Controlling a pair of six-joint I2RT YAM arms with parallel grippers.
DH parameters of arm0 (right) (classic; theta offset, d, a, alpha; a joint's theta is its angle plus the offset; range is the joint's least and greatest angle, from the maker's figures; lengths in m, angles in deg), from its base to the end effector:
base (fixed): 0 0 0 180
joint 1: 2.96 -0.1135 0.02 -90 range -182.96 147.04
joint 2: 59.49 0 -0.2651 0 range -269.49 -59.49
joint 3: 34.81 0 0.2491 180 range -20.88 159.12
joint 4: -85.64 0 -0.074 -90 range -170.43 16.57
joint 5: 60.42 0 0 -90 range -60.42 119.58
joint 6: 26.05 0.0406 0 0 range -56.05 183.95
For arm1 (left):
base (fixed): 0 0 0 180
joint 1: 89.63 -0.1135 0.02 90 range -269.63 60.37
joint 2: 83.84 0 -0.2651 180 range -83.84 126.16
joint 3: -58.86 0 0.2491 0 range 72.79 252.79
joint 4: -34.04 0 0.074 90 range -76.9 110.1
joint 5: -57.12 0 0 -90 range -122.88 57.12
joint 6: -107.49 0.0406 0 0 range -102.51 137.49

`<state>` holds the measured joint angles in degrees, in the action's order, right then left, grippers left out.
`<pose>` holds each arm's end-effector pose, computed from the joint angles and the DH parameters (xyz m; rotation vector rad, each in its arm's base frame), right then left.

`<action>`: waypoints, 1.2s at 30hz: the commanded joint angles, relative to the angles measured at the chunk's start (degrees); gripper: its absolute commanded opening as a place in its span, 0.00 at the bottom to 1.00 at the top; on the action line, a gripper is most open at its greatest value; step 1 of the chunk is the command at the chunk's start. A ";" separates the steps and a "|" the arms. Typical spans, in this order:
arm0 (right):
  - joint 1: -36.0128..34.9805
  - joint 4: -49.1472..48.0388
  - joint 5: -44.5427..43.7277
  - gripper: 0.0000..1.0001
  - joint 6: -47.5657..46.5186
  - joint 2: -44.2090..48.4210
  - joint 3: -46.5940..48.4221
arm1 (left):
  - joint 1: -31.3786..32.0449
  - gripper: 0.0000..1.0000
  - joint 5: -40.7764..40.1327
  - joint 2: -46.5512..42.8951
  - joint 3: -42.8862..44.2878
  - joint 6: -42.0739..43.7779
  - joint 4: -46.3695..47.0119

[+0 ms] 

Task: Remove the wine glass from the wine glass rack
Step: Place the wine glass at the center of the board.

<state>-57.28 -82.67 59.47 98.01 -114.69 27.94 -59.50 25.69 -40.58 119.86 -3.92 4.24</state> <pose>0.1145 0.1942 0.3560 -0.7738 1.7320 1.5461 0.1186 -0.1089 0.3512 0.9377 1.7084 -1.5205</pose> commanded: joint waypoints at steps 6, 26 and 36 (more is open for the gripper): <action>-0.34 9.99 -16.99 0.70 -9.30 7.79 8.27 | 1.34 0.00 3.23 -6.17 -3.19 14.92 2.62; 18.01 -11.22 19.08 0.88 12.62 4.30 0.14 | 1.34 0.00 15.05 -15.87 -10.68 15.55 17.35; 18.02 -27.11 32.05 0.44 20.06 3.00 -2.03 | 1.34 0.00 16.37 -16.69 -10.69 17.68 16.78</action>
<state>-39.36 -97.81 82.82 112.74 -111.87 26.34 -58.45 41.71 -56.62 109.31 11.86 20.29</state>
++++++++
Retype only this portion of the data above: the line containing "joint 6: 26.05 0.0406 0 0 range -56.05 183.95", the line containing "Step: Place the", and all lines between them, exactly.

joint 6: 26.05 0.0406 0 0 range -56.05 183.95
For arm1 (left):
base (fixed): 0 0 0 180
joint 1: 89.63 -0.1135 0.02 90 range -269.63 60.37
joint 2: 83.84 0 -0.2651 180 range -83.84 126.16
joint 3: -58.86 0 0.2491 0 range 72.79 252.79
joint 4: -34.04 0 0.074 90 range -76.9 110.1
joint 5: -57.12 0 0 -90 range -122.88 57.12
joint 6: -107.49 0.0406 0 0 range -102.51 137.49

`<state>` holds the measured joint angles in degrees, in the action's order, right then left, grippers left out.
`<pose>` holds each arm's end-effector pose, computed from the joint angles and the DH parameters (xyz m; rotation vector rad, each in its arm's base frame), right then left.

`<action>`: waypoints, 1.2s at 30hz: the commanded joint angles, relative to the angles measured at the chunk's start (degrees); gripper: its absolute commanded opening as a place in its span, 0.00 at the bottom to 1.00 at the top; on the action line, a gripper is most open at its greatest value; step 1 of the chunk is the command at the chunk's start. A ";" separates the steps and a "|" the arms. Typical spans, in this order:
arm0 (right):
  - joint 1: -36.0128..34.9805
  - joint 4: -49.1472..48.0388
  - joint 5: -44.5427..43.7277
  - gripper: 0.0000..1.0001
  - joint 6: -47.5657..46.5186
  - joint 2: -44.2090..48.4210
  - joint 3: -46.5940..48.4221
arm1 (left):
  - joint 1: -31.3786..32.0449
  - gripper: 0.0000..1.0000
  - joint 5: -40.7764..40.1327
  - joint 2: -46.5512..42.8951
  - joint 3: -42.8862..44.2878
  - joint 6: -42.0739..43.7779
  - joint 4: -46.3695..47.0119

[+0 ms] 

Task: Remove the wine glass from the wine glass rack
Step: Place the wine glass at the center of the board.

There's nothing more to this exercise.